* [TASK]: Copy each line below in which the word "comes" occurs.

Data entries

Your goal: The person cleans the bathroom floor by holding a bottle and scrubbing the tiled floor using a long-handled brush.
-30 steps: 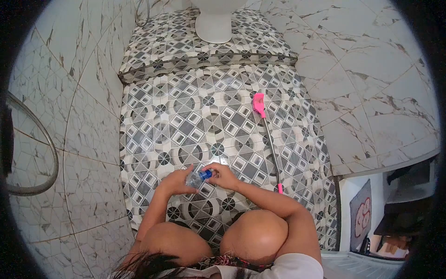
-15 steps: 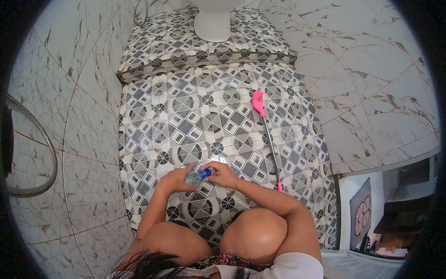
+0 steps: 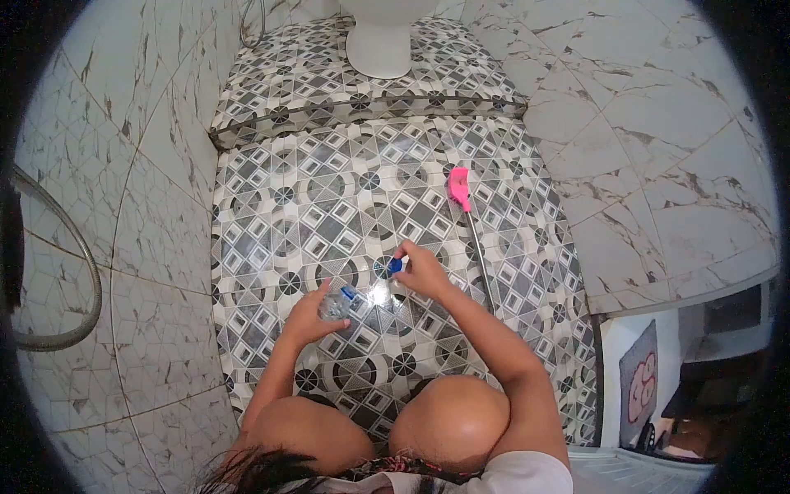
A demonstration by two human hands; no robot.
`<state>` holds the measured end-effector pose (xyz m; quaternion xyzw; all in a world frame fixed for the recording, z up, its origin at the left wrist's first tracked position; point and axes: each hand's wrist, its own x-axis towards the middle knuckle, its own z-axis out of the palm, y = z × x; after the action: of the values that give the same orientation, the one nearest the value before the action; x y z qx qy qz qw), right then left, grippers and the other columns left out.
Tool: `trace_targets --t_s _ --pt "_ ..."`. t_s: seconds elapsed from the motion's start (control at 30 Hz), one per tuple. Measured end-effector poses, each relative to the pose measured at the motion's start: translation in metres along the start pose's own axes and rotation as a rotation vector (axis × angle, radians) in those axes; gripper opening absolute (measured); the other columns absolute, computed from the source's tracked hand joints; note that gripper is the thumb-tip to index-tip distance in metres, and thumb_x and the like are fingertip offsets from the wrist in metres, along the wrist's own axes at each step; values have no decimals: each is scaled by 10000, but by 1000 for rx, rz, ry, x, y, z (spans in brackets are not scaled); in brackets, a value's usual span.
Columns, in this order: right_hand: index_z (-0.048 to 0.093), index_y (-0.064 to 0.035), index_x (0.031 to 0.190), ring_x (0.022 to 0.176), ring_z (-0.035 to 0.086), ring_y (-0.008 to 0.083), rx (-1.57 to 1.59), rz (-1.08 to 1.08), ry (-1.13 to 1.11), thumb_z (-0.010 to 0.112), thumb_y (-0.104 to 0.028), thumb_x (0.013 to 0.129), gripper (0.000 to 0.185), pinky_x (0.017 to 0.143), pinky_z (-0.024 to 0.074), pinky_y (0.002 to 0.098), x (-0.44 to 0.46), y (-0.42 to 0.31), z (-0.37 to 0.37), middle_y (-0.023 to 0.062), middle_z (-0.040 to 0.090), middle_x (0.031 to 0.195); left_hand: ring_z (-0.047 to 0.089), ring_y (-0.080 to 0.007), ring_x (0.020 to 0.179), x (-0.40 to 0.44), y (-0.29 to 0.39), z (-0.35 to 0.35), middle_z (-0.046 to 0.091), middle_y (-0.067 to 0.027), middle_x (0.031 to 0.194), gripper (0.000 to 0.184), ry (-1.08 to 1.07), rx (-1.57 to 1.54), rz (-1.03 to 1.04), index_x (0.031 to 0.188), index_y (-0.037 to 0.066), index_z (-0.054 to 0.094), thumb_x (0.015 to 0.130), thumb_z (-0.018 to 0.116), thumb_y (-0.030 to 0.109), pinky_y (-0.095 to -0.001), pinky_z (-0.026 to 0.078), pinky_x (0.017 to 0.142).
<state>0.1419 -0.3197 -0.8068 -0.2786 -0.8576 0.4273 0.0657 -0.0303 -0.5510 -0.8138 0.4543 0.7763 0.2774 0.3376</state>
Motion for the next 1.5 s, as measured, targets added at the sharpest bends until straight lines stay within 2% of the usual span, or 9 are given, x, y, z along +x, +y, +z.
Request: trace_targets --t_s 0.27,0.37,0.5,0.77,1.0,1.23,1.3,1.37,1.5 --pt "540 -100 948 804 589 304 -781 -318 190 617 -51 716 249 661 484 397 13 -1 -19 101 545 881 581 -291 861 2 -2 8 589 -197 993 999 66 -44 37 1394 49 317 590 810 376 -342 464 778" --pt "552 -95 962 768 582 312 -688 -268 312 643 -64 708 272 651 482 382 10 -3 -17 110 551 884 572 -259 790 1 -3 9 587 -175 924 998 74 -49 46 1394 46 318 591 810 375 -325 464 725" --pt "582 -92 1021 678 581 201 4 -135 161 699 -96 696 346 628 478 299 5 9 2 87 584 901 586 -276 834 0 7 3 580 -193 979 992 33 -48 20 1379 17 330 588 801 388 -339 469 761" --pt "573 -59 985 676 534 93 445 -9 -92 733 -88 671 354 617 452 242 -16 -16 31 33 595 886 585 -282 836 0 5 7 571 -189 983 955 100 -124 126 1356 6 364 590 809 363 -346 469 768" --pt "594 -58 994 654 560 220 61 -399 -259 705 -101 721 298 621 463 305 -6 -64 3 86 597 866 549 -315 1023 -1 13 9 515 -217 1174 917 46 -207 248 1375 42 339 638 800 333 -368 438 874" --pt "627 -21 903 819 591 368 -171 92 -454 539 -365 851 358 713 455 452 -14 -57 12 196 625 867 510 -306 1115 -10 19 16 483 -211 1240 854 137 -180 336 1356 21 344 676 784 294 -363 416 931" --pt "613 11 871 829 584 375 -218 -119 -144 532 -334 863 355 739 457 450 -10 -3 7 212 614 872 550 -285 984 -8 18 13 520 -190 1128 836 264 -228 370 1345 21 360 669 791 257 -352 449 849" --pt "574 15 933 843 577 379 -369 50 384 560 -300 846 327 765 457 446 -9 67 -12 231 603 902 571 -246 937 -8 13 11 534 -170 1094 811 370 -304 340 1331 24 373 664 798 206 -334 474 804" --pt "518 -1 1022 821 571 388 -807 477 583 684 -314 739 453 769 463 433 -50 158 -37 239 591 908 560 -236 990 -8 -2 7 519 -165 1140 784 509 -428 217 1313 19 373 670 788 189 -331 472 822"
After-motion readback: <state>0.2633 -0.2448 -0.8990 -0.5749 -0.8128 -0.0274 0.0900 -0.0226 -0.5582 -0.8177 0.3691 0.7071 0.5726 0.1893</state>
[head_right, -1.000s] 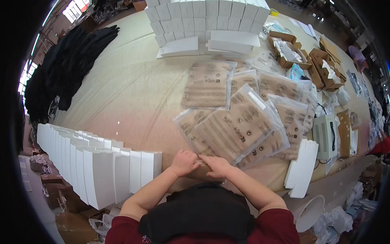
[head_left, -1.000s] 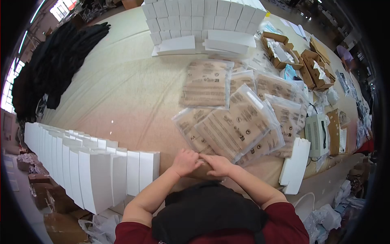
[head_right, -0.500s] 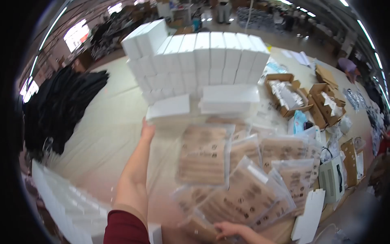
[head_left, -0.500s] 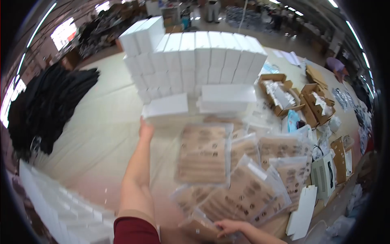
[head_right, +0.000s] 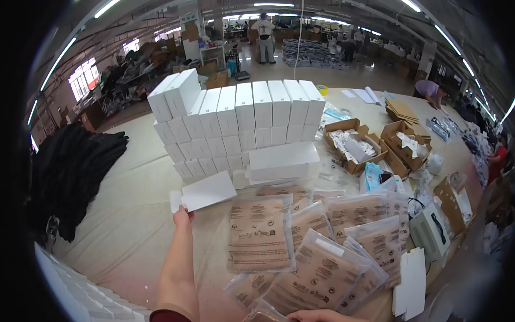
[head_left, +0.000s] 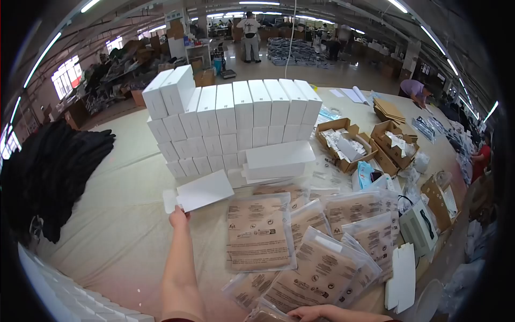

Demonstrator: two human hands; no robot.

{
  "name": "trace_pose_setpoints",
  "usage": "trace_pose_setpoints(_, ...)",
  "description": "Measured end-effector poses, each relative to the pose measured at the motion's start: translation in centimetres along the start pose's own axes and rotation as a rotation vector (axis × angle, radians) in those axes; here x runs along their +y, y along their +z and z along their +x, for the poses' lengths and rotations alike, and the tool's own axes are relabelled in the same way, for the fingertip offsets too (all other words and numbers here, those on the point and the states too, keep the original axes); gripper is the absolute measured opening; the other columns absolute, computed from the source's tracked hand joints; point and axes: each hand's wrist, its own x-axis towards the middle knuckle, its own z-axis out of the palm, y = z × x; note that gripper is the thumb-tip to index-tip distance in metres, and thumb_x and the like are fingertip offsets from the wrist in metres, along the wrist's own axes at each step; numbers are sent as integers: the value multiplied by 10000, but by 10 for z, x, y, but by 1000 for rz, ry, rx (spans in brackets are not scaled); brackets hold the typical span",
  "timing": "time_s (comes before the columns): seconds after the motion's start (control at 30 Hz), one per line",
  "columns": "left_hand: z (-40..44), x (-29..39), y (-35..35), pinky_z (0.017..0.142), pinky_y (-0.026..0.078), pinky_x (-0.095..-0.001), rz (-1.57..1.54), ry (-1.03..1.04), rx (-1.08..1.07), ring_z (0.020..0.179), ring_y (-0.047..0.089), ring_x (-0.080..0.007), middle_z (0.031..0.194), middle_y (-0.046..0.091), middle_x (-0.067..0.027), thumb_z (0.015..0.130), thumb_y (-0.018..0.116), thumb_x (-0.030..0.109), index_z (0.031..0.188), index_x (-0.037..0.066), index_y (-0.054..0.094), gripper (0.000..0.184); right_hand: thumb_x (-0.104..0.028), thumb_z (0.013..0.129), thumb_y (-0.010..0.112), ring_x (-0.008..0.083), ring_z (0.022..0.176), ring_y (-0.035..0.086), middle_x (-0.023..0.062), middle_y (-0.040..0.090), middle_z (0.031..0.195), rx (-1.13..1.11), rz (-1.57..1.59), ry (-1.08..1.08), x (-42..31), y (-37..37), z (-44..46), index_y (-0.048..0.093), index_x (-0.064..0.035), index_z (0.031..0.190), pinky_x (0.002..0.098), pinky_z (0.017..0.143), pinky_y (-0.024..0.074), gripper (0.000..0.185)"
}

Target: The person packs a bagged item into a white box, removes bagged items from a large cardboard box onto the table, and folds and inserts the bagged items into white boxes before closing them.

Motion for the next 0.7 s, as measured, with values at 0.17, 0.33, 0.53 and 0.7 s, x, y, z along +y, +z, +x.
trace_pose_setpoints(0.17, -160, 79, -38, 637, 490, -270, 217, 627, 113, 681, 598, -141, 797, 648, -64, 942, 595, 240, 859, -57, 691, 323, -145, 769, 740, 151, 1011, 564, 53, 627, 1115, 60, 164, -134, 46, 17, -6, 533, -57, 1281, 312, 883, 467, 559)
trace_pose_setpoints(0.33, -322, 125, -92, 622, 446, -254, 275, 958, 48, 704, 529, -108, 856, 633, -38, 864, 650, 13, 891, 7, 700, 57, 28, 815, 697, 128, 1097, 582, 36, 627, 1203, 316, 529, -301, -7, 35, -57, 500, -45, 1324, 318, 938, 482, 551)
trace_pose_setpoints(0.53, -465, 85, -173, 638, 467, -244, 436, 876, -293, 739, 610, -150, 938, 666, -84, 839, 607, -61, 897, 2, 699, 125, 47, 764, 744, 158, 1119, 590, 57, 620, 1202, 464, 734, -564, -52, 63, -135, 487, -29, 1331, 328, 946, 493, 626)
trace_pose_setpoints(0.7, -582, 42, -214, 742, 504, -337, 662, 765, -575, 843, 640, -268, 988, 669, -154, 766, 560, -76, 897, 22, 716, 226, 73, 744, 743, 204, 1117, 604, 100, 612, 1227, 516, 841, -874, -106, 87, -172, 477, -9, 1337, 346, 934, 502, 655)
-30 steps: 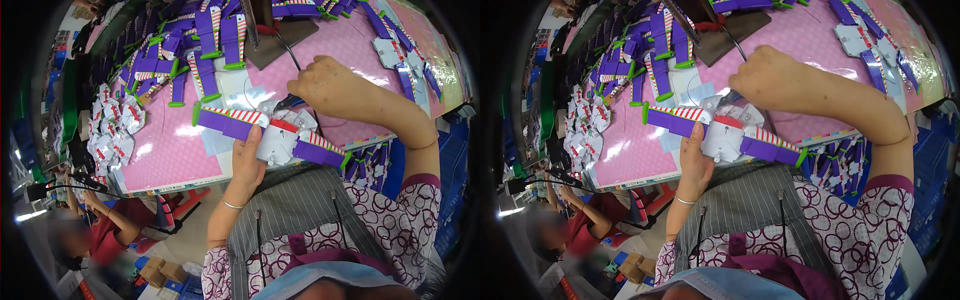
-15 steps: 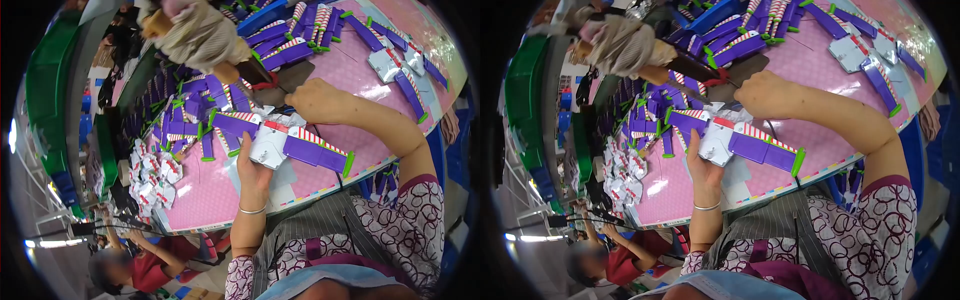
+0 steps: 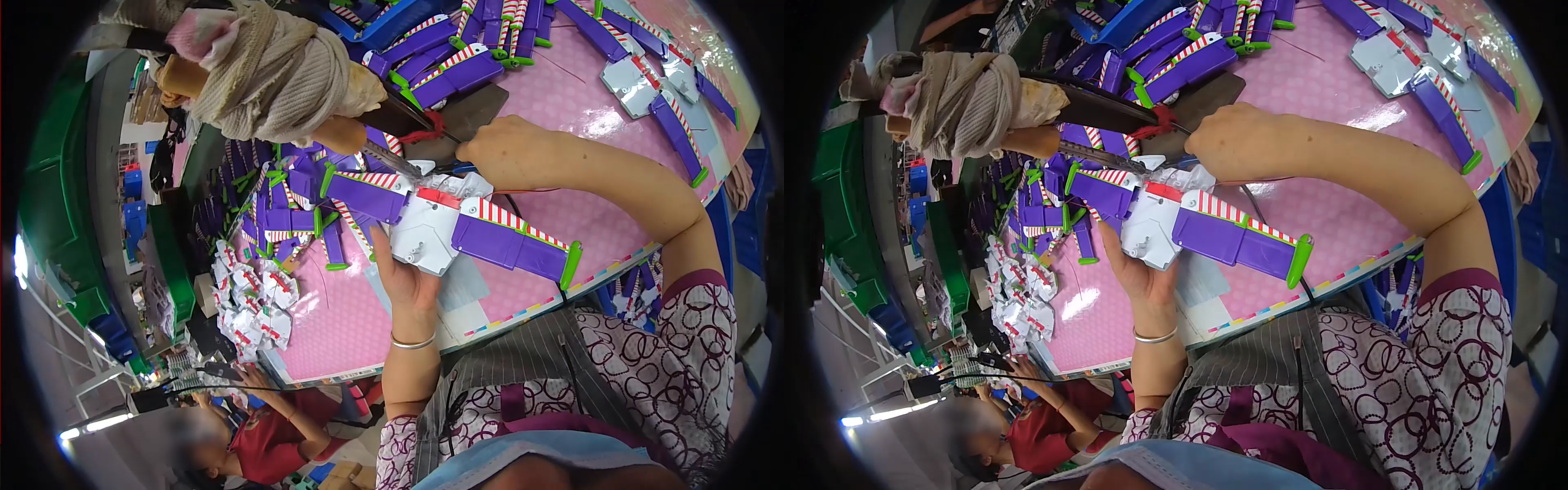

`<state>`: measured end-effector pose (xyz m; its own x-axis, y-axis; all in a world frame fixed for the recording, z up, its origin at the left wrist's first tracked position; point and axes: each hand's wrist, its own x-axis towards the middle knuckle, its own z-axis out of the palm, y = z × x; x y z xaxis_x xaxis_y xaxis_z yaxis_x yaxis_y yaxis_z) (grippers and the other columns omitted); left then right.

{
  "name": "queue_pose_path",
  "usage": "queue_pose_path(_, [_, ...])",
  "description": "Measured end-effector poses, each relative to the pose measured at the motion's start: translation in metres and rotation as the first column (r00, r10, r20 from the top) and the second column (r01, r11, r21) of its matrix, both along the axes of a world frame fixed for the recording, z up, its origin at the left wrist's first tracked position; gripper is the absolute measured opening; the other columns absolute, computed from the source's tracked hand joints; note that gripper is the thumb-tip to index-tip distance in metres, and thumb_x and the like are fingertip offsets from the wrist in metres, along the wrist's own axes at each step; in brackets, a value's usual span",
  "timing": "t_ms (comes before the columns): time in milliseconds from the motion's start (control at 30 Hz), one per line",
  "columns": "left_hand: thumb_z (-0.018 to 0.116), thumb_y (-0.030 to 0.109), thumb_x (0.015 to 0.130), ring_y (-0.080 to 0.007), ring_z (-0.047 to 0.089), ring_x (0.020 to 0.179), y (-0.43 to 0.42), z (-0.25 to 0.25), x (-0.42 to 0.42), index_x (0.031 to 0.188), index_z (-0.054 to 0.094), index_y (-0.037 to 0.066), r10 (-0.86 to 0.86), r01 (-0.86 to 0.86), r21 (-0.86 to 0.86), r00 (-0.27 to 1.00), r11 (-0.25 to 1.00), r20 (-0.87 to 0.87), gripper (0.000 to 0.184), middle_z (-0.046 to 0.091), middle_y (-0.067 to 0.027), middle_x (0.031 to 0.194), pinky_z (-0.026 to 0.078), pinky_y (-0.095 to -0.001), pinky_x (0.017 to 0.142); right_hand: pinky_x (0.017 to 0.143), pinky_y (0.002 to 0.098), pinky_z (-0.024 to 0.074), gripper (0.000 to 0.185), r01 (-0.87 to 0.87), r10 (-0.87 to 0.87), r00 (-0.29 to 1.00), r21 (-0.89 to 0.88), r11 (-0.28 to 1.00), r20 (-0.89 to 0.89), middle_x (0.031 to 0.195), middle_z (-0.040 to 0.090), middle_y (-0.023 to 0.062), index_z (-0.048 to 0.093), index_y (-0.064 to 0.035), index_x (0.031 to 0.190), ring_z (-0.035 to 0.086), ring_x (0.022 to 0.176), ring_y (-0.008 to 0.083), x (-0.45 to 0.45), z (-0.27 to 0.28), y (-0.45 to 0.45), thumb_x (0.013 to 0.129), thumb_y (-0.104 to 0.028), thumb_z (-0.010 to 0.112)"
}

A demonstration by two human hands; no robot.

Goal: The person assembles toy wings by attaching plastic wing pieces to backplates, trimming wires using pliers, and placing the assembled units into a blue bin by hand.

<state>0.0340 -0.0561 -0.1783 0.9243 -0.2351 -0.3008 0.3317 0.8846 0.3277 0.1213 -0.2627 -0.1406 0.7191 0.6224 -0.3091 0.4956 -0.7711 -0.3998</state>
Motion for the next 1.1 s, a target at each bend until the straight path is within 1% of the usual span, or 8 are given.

* [RESULT OF THIS TASK]:
  "timing": "time_s (comes before the columns): seconds after the motion's start (control at 30 Hz), one per line",
  "timing": "t_ms (comes before the columns): time in milliseconds from the motion's start (control at 30 Hz), one per line",

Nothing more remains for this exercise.